Dr BR Ambedkar wrote in his 1941 reply to Jinnah’s resolution: No one has expressed shock at the thought of separating Karnataka from Andhra, what then is there to be shocked in the demand for the separation of Pakistan? If it is disruptive in its effect, it is no more so than the separation of Hindu provinces such as Karnataka from Maharashtra, or Andhra from Madras. Pakistan is merely another manifestation of a cultural unit demanding freedom. There is nothing new about the resolution which merely resuscitates the scheme which was put forth by Mohammad Iqbal in 1930. Mr Rahmat Ali gave it the name Pakistan. After Iqbal, there is nothing new in linking the northwestern provinces.”

“Uncannily, there is nothing new in outing together many districts of Bengal and Assam into one province. Viceroy Curzon had done it in 1905. The British or the Anglo-Indian was not a nation; Indians’ referred only to the people of India.”

“French Orientalist Joseph Renan has written that a nation is a living soul, a spiritual principle. The Doctor continues: “The Hindus draw their inspiration from the Ramayana etc; whereas the Muslims derive their inspiration from the Quran and Hadith”. Thus, the things that divide and the things that unite, in Ambedkar’s opinion, there is no argument against the claim for partition if they insist upon it.

The Doctor quotes Lord Acton’s phrase that Pakistan is a soul wandering in search of a body. Ambedkar went deep into the subject and showed that the Indian army then was dominated in numbers by Muslim Punjabis, but their pay and perks were indirectly paid for by the Hindu provinces. He concluded by writing that in any case it is better to have the enemy outside the borders rather than inside.

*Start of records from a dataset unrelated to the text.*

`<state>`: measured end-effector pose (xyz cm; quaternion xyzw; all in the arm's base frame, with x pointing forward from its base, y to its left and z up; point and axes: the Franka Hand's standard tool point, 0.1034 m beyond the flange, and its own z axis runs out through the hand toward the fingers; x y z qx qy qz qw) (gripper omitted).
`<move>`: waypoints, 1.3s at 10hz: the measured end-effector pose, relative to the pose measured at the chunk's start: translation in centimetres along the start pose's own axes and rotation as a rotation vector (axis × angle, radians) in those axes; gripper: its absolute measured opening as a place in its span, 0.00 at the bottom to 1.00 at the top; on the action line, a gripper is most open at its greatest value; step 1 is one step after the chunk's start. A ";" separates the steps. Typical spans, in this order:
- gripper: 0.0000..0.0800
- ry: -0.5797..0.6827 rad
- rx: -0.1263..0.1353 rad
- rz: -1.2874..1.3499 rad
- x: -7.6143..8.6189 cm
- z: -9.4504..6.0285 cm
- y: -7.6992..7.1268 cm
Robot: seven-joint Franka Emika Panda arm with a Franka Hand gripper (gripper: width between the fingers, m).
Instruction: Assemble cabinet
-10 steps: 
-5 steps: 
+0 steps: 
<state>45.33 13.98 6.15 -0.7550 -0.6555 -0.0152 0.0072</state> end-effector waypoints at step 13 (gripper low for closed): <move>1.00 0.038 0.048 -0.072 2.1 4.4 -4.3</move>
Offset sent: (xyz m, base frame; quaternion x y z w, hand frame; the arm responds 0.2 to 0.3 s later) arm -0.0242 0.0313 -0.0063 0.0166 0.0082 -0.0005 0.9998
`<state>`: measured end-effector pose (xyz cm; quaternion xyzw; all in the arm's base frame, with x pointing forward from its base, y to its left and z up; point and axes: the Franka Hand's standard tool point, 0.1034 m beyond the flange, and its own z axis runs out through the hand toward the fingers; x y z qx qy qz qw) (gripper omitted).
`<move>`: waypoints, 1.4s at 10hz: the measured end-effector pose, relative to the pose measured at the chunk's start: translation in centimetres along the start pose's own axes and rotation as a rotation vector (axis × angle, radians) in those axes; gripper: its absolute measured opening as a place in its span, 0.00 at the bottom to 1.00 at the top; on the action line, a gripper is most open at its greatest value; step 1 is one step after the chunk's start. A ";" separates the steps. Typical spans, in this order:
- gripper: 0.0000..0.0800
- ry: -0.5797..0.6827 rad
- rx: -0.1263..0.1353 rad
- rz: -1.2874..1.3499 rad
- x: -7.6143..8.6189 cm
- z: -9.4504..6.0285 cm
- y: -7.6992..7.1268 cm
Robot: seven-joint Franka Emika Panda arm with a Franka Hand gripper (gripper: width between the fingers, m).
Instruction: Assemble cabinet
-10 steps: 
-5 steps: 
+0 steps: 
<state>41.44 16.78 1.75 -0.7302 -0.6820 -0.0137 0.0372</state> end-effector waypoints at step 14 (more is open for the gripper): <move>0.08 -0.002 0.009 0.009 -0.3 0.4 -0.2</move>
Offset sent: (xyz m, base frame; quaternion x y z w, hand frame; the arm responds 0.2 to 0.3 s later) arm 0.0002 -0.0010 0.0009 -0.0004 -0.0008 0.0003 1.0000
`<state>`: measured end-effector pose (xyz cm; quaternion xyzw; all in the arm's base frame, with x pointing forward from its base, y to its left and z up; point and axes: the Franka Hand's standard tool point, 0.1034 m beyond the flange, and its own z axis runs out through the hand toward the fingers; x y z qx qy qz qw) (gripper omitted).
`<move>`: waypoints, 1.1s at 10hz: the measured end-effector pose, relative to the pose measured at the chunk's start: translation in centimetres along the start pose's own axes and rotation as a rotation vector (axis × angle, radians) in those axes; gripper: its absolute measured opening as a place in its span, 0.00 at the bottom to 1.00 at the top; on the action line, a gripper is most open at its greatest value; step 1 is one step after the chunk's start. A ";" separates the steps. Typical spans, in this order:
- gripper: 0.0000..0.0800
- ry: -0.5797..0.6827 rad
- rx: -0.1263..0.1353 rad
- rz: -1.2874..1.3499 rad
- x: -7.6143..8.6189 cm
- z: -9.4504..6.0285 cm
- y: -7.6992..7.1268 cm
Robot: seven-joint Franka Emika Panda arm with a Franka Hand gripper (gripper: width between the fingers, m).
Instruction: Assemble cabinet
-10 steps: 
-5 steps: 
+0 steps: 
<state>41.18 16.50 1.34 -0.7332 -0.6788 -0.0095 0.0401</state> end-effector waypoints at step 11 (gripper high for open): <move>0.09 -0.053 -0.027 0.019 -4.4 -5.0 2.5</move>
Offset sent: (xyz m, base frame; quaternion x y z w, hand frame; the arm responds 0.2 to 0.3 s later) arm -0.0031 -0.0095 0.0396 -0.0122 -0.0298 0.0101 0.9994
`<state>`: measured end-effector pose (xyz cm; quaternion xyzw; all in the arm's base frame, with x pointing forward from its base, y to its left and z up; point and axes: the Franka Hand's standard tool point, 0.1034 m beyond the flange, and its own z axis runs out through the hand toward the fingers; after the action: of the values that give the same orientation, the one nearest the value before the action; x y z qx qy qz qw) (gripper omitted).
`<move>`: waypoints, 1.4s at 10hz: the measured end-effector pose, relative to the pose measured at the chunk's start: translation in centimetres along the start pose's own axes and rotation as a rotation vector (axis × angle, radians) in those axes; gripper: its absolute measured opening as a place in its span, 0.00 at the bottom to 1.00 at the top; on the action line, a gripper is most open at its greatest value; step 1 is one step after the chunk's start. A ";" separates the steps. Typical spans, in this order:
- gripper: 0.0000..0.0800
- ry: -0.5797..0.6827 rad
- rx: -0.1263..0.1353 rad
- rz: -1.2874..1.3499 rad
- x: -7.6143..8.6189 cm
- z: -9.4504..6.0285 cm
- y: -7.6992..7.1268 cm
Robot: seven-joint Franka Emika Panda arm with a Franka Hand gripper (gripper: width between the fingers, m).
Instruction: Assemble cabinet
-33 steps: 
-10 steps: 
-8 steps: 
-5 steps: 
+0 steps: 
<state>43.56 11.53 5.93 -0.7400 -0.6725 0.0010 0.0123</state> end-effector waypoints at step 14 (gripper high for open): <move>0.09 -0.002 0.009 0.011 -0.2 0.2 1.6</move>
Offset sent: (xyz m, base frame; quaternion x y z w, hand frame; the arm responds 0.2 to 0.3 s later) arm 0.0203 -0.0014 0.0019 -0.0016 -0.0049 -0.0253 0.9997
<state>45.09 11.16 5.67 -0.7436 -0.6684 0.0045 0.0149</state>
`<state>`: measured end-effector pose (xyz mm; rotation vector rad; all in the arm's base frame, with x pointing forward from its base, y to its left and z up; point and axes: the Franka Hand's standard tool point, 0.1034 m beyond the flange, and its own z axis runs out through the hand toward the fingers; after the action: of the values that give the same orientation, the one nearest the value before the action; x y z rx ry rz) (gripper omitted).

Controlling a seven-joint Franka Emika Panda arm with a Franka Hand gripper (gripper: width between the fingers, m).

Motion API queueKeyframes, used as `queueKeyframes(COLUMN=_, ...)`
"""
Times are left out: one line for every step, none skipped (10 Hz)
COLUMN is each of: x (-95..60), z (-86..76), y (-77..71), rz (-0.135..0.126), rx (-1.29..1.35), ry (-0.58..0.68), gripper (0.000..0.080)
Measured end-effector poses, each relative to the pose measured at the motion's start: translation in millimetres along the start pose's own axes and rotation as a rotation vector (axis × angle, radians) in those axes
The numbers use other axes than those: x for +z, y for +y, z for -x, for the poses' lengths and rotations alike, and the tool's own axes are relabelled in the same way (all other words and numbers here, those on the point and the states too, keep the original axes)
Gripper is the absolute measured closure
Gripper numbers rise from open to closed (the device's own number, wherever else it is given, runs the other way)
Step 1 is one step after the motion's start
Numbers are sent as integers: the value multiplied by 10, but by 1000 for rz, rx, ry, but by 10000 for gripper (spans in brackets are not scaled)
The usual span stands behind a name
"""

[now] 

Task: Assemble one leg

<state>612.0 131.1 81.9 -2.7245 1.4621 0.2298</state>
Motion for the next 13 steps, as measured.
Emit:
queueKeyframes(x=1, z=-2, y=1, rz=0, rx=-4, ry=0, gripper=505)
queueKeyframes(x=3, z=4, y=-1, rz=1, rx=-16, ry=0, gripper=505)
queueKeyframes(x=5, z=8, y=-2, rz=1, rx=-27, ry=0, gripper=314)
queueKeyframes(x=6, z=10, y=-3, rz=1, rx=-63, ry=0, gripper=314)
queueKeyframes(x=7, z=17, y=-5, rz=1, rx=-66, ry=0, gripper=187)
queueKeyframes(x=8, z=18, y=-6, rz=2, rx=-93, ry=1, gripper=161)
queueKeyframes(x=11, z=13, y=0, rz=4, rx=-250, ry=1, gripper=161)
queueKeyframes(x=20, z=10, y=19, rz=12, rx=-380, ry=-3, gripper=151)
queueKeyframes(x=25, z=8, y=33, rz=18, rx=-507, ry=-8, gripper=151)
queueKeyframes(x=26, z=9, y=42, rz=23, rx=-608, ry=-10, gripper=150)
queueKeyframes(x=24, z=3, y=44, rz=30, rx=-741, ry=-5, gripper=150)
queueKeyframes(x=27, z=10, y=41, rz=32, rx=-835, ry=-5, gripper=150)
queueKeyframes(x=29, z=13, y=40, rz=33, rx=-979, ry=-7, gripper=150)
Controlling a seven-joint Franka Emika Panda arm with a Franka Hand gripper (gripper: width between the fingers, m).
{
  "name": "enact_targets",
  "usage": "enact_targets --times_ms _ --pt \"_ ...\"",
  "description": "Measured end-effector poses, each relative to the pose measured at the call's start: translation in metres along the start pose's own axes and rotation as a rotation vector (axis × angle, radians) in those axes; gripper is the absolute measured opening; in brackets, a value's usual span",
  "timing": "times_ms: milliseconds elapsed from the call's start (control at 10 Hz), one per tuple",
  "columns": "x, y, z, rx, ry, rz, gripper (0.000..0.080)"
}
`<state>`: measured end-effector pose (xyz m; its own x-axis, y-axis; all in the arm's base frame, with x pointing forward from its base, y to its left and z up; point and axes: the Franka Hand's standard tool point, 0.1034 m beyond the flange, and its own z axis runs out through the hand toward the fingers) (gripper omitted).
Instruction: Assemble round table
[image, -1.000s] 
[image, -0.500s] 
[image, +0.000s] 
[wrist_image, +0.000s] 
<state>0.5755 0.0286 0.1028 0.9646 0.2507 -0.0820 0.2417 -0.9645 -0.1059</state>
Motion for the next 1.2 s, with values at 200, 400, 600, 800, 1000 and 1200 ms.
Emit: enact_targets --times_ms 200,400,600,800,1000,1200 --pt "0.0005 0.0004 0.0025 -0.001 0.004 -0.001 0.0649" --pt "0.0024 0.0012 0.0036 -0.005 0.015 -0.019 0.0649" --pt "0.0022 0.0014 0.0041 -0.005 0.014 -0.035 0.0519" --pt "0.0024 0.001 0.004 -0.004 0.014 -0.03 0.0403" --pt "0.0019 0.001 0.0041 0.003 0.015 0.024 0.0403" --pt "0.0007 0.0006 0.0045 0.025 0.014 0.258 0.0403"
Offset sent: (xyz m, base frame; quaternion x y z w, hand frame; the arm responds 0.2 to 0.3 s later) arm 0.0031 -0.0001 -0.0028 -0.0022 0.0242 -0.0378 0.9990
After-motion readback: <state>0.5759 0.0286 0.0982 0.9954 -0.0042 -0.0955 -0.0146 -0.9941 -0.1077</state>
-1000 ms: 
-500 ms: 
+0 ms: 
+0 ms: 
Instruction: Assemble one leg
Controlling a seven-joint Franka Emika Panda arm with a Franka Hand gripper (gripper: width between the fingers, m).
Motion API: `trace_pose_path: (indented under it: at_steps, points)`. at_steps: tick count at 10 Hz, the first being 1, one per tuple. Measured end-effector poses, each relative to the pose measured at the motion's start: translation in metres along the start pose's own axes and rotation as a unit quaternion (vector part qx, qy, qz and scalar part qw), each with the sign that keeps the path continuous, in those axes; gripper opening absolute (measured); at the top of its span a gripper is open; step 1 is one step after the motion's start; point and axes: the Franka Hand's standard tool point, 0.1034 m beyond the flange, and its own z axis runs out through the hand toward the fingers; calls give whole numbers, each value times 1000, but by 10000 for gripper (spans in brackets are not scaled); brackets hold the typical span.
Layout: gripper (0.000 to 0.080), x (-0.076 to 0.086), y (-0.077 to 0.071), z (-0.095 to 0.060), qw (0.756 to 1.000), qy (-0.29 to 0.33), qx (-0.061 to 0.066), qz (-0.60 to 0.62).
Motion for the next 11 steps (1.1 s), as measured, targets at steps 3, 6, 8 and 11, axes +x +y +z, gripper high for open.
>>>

To go back to the Kashmir problem, could it be that the Government in Delhi and the Governor in Srinagar are unable to relate to the Kashmiris who are of a different faith? They begin with God, move on to the Prophet and then to the scripture. On the other hand, we do not have a single authoritative book or Prophet, but are believers in karma. Their way of thinking, in the lingo of logic, is called deductive, which begins with a premise and ends with a logical conclusion, top down. Our faith is inductive and begins with ground realities to move upwards till it reaches a conclusion. A few scholars realise the huge gulf between the two categories of faiths, Abrahamic and Eastern.

The Abrahamic method of approaching the issue would be to shoot and kill, whereas the Eastern way would be to worry about the relationship between the two sides after the bullets and battles. This explains that we are an ancient civilisation and at the same time, have taken nearly 75 years to get down to grappling with the problem.

India and Pakistan were born as independent countries at the same time. Yet look at the difference in the distance covered by the two countries. To overcome the gulf in the Kashmir Valley, everyone should understand one another so that the Government of India does not keep going round and round the mulberry bush. 

(The writer is a well-known columnist, an author and a former member of the Rajya Sabha. The views expressed are personal.)